Hike Hong Kong’s Kowloon hills for stunning views north and south, and options for getting back to civilisation
- Kowloon Peak and nearby summits afford grandstand views of Victoria Harbour, Hong Kong Island and, on clear days, Stonecutters Bridge, with Sai Kung to the east
- To drop down from the heights, opt for an easy stroll or some strenuous hikes in wild places that are rare so close to an urban centre
A natural barrier to the north of urban Hong Kong, the Kowloon hills make for fine hiking with excellent views – although getting to them on foot may seem daunting. Happily, a road up to and along the eastern ridge enables easy access to the heights, with their challenging hikes and easy strolls.
The narrow, winding Fei Ngo Shan Road climbs the hillside from Clear Water Bay Road and reaches the crest of the hills to the north of Kowloon Peak. Passengers alight from their vehicle here to expansive vistas from the Kowloon Peak Viewing Point.
The slope drops away from here to the fringes of urban Kowloon, beyond which lie Victoria Harbour and Hong Kong Island. If the air is clear, the twin supports of Stonecutters Bridge can be seen prominently to the west of Kowloon. Standing here, you’re high enough to look down on Lion Rock, which has an angular profile and does not look much like any kind of animal.
A short flight of stone steps leads to a flat grassy area – another Kowloon Peak Viewing Point, this one facing eastward across Marina Cove to the Sai Kung Peninsula and the islands beyond. Here, at 544 metres (1,785ft) above sea level, you’re just eight metres lower than Hong Kong Island’s highest point, the summit of Victoria Peak, with options for climbing a little higher.
From near the base of the steps, a slender path leads south through grass and trees. It drops a little before a short, steep ascent of Middle Hill, also known as Elephant Hill. The trail undulates along a slender ridge, with expansive views over north Kowloon and the hills to the east, Sai Kung to the west.
This is a wild place, the sounds of the city having been reduced to a gentle hum, the stillness broken only by the swifts – swallow-like birds that catch insects in flight – that swoop and twist along the ridge line.
The summit of Kowloon Peak, at 602 metres, is the site of a television broadcasting station. Hikers clamber up and down a trail that runs between here and Clear Water Bay Road, but that is a steep route and there have been so many accidents – including fatalities – along one rocky stretch that it has been dubbed Suicide Cliff. Those of a nervous disposition may prefer to walk down by using one of the flights of rough steps leading west, or east, from the ridge.

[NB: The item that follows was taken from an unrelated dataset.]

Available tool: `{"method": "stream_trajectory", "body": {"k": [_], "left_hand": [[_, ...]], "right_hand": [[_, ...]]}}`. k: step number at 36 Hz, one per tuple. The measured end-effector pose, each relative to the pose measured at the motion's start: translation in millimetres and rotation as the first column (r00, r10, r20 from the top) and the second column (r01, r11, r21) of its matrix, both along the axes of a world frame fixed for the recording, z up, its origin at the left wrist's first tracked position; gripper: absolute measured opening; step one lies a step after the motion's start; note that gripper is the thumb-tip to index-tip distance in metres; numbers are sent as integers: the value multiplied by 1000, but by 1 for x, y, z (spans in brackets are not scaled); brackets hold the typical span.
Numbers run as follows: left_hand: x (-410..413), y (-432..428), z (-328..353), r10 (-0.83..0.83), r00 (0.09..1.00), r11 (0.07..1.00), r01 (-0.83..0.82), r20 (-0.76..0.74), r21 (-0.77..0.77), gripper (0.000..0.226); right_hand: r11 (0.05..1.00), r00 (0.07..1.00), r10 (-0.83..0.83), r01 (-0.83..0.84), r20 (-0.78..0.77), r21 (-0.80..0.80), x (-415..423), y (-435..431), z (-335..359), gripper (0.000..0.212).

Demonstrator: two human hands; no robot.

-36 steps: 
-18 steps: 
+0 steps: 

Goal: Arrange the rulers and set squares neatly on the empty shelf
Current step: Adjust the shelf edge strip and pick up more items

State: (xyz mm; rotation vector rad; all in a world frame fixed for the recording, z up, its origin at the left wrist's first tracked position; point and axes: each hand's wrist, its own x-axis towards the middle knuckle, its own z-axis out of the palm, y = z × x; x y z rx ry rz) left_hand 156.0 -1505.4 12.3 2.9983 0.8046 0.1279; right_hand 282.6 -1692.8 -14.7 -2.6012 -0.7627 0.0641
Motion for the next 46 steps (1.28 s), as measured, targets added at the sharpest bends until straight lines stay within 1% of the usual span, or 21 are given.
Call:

Alternatively, head back to the roadside viewing point, from where there are several hiking options, such as a trail towards Buffalo Hill, Ngong Ping and Ma On Shan, in the east.
Strollers, rather than hikers, may choose to follow Fei Ngo Shan Road as it angles gently down the south-facing slope of the Kowloon hills. The occasional passing car shouldn’t disrupt the tranquillity – bird call and the buzzing of crickets fill the air – as the city is laid out in all its glory below.
Short side trails lead to slightly higher vantage points, with views west and north, to Ma On Shan and Tai Mo Shan. Scramble up a low hilltop near the weather station atop Tate’s Cairn and you can see the outlines of Lion Rock and peaks at the western end of the Kowloon hills range, perhaps with the airport visible in the distance.
The road reaches a junction, with a turn off to the left, Jat’s Incline, that goes down to Choi Hung. Keep straight on, and the road is now Shatin Pass Road, with one-way traffic coming towards you rather than from behind. As the road drops nearer to Kowloon, apartment blocks loom larger, and traffic sounds become more distinct.
At last it reaches Sha Tin Pass, and abruptly leaves the hills, dropping to near Wong Tai Sin. The walk down the road from this point isn’t particularly interesting, but there are alternatives.
A path high on the slope south of the pass drops down through the grounds of Kwun Yam Temple – although this is no spiritual retreat smelling of incense, its serene monks deep in contemplation, but rather a building or two holding hundreds of funeral urns, deserted and spooky.
Maps show a valley with a stream leading north from Sha Tin Pass to the outskirts of Sha Tin. A path, signposted to Shui Chuen O Estate, runs alongside, making for an easy walk.
At first, the stream is so narrow it can be stepped across. Boosted by tributaries, though, it quickly grows as it descends the valley, tumbling over a succession of picturesque cascades.
Although sometimes hidden among woodland, the stream is never far from the path and, before reaching Shui Chuen O, it pools in a couple of places, providing an ideal opportunity to cool off after a hot day’s hiking.